* **Instructions for the task**:
In how many lines of the listing below does "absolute" appear? Give only the figure.

* **Source data**:
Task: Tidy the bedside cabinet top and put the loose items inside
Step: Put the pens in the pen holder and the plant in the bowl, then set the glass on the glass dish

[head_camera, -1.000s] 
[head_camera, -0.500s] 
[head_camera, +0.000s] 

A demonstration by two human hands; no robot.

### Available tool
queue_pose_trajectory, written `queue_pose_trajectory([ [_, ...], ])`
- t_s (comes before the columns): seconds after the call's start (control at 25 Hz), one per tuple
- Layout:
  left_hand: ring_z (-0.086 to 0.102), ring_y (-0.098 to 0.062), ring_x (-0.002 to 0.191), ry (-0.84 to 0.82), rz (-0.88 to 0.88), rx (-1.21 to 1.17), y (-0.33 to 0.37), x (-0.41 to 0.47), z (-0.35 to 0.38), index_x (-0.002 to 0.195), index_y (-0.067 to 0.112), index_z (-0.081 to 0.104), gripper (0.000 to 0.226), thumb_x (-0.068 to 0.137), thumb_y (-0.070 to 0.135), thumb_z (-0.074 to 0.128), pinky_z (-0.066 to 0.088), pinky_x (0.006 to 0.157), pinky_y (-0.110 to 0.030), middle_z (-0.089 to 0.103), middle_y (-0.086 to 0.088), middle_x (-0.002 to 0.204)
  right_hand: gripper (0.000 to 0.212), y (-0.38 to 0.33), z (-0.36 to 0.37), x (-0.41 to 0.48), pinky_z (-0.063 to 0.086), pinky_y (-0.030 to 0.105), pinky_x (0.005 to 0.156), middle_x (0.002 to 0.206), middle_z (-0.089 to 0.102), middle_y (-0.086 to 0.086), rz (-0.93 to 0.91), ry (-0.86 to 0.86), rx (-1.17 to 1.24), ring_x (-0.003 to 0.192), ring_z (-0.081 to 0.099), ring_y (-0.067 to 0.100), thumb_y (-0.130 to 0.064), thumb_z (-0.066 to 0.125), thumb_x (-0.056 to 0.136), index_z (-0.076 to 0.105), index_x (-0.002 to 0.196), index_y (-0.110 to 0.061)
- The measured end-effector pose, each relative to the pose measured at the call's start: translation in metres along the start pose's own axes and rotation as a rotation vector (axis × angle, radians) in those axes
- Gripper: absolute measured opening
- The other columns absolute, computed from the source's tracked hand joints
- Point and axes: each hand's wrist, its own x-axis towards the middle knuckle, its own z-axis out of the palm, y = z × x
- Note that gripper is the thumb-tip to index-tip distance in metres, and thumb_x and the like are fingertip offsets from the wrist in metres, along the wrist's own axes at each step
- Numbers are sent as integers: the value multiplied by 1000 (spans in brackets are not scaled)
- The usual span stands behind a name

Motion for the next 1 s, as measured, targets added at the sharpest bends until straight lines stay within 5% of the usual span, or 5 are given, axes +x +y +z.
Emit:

* **Output for this task**:
2